The Association for Media Development in South Sudan, AMDISS, has called for the immediate release of a female journalist being detained in Juba by the authorities.
Diing Magot, a South Sudanese freelance journalist working for the Voice of America was arrested on Sunday by the police after covering a peaceful protest by some youths in Konyo-konyo market.
The small group of young people took to the streets to protest against unemployment, the skyrocketing commodity prices and cost of living in the country.
They carried manila paper placards with demands written on them – such as; “We cannot afford bread now! “Save our lives from hyperinflation.”
Under the instructions of the Juba City Council, security forces roundup the protestors, including Diing Magot.
“Journalist Magot did not commit any crime. She was only doing her job as a journalist fulfilling her duty given to her by Transitional Constitution of South Sudan 2011,” AMDISS said in a statement.
The media development body said Diing Magot was arrested near Nyakuron Cultural Center (5 kilometers away from Konyo-konyo) while returning from covering the protest.
Records show that the journalist was first detained at Buluk police station where she spent a night, then taken to Malakia Police station where she was then transferred to Juba Town main Prison where she is currently being detained.
“It is not clear why government authorities continue to detain the journalist,” AMDISS stated.

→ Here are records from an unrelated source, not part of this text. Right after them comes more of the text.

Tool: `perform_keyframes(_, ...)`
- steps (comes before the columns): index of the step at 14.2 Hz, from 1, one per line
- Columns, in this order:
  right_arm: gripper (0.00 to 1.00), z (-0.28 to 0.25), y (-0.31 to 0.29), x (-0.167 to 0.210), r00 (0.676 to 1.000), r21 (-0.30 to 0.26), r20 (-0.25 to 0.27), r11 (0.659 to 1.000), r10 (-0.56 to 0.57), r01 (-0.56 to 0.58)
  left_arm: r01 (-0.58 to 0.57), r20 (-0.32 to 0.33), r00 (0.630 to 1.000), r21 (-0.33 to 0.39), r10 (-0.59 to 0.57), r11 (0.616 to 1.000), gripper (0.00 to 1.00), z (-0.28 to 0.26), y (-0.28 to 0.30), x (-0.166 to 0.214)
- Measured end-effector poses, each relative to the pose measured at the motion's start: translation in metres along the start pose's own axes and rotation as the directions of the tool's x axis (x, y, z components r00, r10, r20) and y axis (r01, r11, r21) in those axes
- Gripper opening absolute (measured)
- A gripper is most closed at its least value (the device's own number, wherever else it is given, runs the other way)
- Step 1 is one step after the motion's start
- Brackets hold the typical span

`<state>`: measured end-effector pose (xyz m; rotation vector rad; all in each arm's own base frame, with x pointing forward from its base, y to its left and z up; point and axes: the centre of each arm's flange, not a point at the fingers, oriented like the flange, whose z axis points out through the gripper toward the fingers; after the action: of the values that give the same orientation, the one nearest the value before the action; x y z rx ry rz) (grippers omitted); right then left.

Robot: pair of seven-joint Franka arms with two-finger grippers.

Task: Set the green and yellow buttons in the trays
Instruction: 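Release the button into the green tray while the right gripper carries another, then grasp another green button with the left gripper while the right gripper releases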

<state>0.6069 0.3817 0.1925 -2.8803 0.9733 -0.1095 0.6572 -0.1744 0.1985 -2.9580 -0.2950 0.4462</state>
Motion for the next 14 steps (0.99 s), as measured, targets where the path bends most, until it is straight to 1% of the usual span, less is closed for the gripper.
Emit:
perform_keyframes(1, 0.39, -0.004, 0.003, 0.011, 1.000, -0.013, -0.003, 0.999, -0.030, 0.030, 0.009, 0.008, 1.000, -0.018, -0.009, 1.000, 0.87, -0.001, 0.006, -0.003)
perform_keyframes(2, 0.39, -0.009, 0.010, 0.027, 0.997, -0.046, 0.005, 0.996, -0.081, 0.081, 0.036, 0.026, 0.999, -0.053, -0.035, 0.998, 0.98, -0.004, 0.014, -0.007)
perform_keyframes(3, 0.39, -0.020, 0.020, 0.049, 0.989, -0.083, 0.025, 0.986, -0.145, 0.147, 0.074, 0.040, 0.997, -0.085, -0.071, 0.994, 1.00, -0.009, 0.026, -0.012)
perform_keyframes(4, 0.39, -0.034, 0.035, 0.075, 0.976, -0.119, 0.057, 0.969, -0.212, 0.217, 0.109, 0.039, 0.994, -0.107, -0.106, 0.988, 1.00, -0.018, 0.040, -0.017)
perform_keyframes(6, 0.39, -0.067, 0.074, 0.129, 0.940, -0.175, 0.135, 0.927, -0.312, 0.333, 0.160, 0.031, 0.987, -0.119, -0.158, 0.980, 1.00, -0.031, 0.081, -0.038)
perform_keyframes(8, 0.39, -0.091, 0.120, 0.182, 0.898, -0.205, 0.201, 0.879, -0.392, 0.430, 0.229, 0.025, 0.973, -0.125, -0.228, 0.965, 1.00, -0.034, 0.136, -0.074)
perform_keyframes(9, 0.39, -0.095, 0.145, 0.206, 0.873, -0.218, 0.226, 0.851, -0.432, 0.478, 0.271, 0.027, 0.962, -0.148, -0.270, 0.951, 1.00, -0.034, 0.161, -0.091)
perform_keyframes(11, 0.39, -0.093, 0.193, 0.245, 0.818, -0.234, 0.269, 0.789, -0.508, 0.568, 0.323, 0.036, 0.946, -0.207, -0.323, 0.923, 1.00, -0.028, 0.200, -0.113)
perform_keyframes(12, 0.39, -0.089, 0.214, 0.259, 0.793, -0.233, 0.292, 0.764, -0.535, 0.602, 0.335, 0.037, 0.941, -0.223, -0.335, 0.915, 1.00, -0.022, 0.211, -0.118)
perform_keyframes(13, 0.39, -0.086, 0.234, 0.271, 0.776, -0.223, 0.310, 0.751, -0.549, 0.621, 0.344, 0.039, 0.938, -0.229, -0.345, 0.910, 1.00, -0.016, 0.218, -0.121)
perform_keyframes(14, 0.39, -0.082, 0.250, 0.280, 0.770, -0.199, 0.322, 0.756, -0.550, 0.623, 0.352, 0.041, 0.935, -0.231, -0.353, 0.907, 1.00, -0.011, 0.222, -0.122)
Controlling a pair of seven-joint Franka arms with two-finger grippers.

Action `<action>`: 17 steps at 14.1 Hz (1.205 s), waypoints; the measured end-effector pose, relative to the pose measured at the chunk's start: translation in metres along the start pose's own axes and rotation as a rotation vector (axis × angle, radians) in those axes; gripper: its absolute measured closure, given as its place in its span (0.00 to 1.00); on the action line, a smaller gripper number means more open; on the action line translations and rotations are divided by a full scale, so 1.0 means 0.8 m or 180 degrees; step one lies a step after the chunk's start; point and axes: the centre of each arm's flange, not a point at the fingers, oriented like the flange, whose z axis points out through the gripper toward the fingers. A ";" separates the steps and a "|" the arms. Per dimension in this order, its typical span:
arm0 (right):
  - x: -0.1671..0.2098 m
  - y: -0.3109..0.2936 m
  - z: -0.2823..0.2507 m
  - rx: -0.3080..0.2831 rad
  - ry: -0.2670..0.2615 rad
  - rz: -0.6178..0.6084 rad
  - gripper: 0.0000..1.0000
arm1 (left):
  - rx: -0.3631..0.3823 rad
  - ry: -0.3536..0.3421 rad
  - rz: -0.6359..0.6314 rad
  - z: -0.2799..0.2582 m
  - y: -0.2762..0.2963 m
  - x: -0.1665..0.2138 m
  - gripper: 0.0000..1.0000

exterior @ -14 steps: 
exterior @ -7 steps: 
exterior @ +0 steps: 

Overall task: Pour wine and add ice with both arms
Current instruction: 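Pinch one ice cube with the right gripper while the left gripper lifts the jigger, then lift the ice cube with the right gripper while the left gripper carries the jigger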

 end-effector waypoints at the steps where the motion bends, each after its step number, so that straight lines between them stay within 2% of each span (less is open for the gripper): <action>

According to the Union of Journalists of South Sudan (UJOSS), authorities said Diing was unable to identify herself using her work ID during the time of the arrest.
UJOSS said it provided the authorities with Diing’s work ID, including her membership card to the body.
She, however, remains in custody without clear charges.
On Tuesday, the Mayor of Juba City Council, Michael Ladu Allah Jabu said all those arrested are still being interrogated.
“The arrested suspects are kept under preliminary investigation in the concerned police station to know the facts about their motives. They are safe and secured,” he told the press in his office in Juba.
In a statement on Friday, AMDISS described the continued detention of Diing Magot as a violation of her rights and media laws.
“It has serious repurcussion on press freedom and the safety of journalists, especially female journalists as this could force journalists into self-censorship to avoid being arrested and detained.”
On Tuesday, the United States Embassy in Juba also issued a statement calling for the immediate release of the journalists.
Several journalists have embarked on “Free Diing” online campaign to demand the authorities to release the colleague.
The Bill of Rights states that every citizen shall have the right to the freedom of expression, reception and dissemination of information, publication, and access to the press.